How deep neural networks see distances in a single image

TU Delft scientists have uncovered how deep neural networks see distances in a single image. They report on their findings in an article on the public Arxiv repository (link: https://arxiv.org/pdf/1905.07005.pdf).

Obstacles higher in the image are seen as further away

Scientists Tom van Dijk and Guido de Croon show that deep neural networks trained on images made by self-driving cars, mostly rely on the position of objects on the road in the image. Objects that are positioned higher in the image, are seen as further away. The neural network determines the image position by looking at contrasts with the road surface; When there is insufficient contrast, current distance estimation networks can even completely miss objects on the road.

The findings in the article are important for evaluating how well the networks will generalize to different real-world conditions. Moreover, they can provide guidance in the better training of these networks, for their reliable application in autonomous robots.

Example test images and the resulting disparity maps show that the estimated distance changes with the position of the car in the image, but not with its apparent size.
Influence of vertical image position and apparent size on the depth estimate. The estimated distance depends on the position, but not the scale of the obstacle.

Deep neural networks as key technology for autonomous robots

Deep neural networks are an enabling technology for autonomous robots such as self-driving cars. Over the past decade, deep neural networks have achieved human-competitive and even super-human performance on visual tasks such as traffic sign recognition. Recently, there has been an enormous progress in how well deep neural networks can judge distances based on a single image. The attractive characteristic of these networks is that they can learn to see distances without any human supervision or labelling.

Understanding how these distance estimation deep nets work is paramount for determining their reliability. Psychological research has shown that humans use visual cues such as the image size of known objects, the fact that closer objects hide parts of further objects, and the position of an object in the image. In principle, these visual cues are also available to deep neural networks, but it is currently not known what cues are actually exploited by the networks.

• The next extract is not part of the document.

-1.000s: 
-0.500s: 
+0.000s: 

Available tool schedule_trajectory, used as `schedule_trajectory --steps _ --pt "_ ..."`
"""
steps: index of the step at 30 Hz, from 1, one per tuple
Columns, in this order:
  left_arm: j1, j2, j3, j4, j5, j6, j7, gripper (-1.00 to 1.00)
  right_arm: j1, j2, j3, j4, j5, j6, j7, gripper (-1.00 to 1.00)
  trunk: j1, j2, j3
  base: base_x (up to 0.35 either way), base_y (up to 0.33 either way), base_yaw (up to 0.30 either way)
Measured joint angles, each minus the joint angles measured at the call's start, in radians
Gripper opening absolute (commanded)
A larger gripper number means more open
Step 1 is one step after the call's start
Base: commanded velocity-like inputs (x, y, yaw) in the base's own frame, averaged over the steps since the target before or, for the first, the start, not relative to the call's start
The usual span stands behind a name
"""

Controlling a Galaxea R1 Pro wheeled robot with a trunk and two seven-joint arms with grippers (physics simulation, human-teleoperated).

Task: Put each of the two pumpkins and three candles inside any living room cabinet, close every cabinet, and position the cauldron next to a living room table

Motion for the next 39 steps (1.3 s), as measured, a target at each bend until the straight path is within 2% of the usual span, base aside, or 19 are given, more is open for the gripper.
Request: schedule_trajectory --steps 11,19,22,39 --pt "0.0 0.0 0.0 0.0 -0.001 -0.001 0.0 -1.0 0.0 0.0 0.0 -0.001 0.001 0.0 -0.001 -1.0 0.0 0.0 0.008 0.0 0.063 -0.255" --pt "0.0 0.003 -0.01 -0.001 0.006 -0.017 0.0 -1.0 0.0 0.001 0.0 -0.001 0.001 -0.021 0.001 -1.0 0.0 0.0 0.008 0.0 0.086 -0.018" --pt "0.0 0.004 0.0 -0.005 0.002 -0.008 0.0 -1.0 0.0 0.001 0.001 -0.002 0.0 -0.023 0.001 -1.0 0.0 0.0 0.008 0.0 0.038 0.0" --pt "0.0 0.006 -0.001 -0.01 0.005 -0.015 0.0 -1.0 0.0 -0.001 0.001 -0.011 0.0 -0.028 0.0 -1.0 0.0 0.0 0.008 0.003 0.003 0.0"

Understanding deep neural networks by adopting methods from psychology

It is notoriously hard to analyze the function of the millions of neurons and connections in deep neural networks. To circumvent this issue, Van Dijk en De Croon have studied the networks in a way that is not dissimilar from psychological experiments with humans. They treated the deep neural networks as a black box and subjected them to various tests with manipulated images.

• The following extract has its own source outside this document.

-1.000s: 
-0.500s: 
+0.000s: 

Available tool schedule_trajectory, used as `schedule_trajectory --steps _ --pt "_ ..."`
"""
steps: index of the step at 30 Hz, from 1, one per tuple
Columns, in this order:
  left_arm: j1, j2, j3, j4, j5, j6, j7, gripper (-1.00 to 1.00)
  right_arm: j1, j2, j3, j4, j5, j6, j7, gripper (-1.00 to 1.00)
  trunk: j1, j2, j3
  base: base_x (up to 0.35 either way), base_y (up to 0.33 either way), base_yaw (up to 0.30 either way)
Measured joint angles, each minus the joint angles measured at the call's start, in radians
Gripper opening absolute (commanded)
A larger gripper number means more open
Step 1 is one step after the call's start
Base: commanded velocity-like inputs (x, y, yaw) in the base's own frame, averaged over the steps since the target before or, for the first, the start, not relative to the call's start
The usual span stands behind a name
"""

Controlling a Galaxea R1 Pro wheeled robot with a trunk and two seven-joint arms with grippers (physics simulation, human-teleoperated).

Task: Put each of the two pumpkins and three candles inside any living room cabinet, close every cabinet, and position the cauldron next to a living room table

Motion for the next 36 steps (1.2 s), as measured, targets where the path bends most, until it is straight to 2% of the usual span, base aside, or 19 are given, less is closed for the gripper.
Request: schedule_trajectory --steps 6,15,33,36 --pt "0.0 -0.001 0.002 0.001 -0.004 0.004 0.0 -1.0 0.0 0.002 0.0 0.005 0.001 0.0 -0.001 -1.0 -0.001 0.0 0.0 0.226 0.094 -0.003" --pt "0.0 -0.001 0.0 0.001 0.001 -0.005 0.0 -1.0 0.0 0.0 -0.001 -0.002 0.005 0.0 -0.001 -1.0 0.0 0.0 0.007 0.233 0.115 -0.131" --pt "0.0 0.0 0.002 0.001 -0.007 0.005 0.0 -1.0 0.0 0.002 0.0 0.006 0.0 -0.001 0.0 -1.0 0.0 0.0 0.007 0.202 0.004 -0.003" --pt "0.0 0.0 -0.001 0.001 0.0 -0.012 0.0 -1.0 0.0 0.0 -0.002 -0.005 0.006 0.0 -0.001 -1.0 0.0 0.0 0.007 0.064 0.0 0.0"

One of the central tests in the study involved inserting cars on an empty part of the road, while manipulating the car size and position on the road. “A car that is higher up in the image, is seen as further away by the deep net, while making the car bigger or smaller has no effect on the estimated distance”, says Tom van Dijk. “The intriguing thing is that we only realized very late in the research that we ourselves actually have a similar impression: a down-scaled car low in the image gives us the impression of a remote-controlled car toy driving close to us on the highway.”

Not detecting a large white fridge

The findings in the study allow to better understand whether the self-learning networks will generalize to unseen situations. “In principle, object position is a reliable visual cue that does not depend on specific objects present in the training set”, says Guido de Croon. “Hence, we were surprised that the network did not see a large white fridge that we copy-pasted onto the road. It turned out that our copy-pasting did not create enough of a contrast with the road surface for the network to detect it. Hence, this finding suggests that the training set should include low-contrast conditions.”

De Croon also emphasizes that the impact of the research may go beyond that of distance estimation alone. “Deep neural networks are now performing many visual tasks that have been studied thoroughly on humans, so I think that we can enrich our toolbox for understanding deep neural networks by looking better at the methods used in psychological studies.”

Objects that are not found in the training set (fridge, dog) are not reliably detected when pasted into the image.
Increasing the contrast at the bottom edge of objects (by adding a shadow) causes them to be detected.